Ниже нуля
Шрифт:
Я молчу.
Она снимает темные очки, потом произносит:
– Увидимся, Клей.
Поднимается.
– Куда ты? – Внезапно мне не хочется оставлять Блер здесь. Мне почти хочется взять ее с собой.
– Я должна кое с кем встретиться.
– А как же мы?
– Как же мы?
Она стоит секунду
– Все в порядке, сэр?
Я поднимаю глаза, надеваю темные очки и пытаюсь улыбнуться:
– Да.
Блер звонит мне в ночь перед отъездом.
– Не уезжай, – говорит она.
– Это всего лишь на пару месяцев.
– Это долго.
– Всегда будет лето.
– Это долго.
– Я вернусь. Это не так уж долго.
– К черту, Клей.
– Ты должна мне поверить.
– Я не верю.
– Ты должна.
– Ты врешь.
– Нет, не вру.
До отъезда я читаю статью в «Эл-эй мэгэзин» об улице под названием Сьерра-Бонита в Голливуде. Улица, по которой я ездил много раз. Статья рассказывает, что люди, ездившие по улице, видели привидения – призраки Дикого Запада. Я читаю о призраках индейцев, одетых лишь в набедренные повязки, скачущих на лошадях, о том, как человеку в открытое окно бросили томагавк, исчезнувший через секунду. Пожилая чета рассказала, что индеец появился у них в гостиной на Сьерра-Бонита, бормоча заклинания. Человек врезался в пальму, увидев перед собой крытый фургон, заставивший его свернуть.
Когда я уехал, в комнате мало что осталось: пара книжек, телевизор, стереосистема, матрас, плакат с Элвисом Костелло – глаза все так же устремлены в окно; обувная коробка с фотографиями Блер в шкафу. Плакат с видами Калифорнии, который я приколол к стене. Одна из кнопок отвалилась, и плакат, старый, потертый в середине, висел криво.
В ту ночь я поехал в каньон Топанга, встал неподалеку от старого заброшенного парка отдыха, пусто и тихо лежащего одиноко в долине.

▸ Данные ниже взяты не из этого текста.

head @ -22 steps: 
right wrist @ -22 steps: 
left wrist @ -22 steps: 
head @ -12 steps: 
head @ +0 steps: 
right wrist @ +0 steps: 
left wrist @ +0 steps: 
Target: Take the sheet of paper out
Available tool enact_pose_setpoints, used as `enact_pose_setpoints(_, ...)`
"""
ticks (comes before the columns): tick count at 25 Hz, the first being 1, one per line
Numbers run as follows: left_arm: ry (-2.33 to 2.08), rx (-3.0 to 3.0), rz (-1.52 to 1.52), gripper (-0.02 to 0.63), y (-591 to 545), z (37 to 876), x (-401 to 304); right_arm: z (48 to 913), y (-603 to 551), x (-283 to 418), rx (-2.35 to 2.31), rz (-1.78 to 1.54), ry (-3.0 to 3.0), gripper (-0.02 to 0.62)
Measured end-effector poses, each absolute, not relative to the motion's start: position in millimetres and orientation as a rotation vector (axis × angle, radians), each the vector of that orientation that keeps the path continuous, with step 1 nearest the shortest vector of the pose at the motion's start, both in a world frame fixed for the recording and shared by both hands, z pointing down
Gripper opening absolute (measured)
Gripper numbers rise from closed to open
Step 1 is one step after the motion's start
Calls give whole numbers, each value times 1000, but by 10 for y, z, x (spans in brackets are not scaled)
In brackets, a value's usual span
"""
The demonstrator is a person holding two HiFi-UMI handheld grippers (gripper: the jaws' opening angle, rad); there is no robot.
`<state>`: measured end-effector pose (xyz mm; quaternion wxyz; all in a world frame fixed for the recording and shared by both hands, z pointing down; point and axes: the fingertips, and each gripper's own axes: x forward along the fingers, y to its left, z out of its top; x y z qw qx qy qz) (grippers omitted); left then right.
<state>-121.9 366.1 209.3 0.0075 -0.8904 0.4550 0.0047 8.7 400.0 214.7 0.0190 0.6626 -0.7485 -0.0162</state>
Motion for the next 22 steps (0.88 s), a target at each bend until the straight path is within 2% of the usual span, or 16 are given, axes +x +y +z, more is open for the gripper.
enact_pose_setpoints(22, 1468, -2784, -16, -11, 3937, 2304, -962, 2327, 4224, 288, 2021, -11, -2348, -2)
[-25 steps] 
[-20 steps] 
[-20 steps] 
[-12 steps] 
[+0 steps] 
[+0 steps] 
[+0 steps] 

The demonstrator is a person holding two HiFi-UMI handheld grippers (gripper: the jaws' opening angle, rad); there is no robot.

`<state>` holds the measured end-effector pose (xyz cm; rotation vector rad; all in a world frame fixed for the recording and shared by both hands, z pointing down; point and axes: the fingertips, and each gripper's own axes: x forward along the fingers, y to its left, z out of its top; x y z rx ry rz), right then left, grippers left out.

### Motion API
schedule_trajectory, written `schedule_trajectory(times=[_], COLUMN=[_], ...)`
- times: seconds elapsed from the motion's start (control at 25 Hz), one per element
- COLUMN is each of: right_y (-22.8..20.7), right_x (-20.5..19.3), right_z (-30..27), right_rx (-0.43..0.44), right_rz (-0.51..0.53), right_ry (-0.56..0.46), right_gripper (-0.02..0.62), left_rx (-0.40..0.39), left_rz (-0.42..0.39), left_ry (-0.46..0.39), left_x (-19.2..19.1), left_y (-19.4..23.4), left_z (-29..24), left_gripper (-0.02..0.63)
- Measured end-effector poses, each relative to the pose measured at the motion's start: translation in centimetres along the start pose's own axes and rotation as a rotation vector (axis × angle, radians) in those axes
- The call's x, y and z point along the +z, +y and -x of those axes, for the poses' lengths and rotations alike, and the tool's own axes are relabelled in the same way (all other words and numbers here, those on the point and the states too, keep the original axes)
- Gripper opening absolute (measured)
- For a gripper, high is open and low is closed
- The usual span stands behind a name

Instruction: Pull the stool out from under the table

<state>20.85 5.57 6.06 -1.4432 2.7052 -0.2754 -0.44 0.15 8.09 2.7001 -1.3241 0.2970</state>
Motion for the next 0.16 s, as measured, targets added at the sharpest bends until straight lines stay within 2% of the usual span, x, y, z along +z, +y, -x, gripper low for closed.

Я слышал, как ветер гудит в каньоне. Легонько скрипело чертово колесо. Завывали койоты. На теплом ветру хлопал тент. Пора было возвращаться. Я слишком долго был дома.
В Лос-Анджелесе я слышал песню одной местной группы. Песня называлась «Лос-Анджелес», слова и образы были такими жесткими и горькими, что песня отдавалась в моей голове многие дни. Образы, как я позже узнал, были личными, никто из моих знакомых подобного не испытал. Образы людей, доведенных до безумия тем, что они живут в городе. Образы родителей, столь жадных и неполноценных, что они пожирают собственных детей. Образы подростков, моих сверстников, поднявших глаза от асфальта и ослепленных солнцем. Эти образы остались со мной после того, как я уехал. Столь дикие и зловещие, что много времени спустя они казались единственной точкой соприкосновения с городом. После того, как я уехал.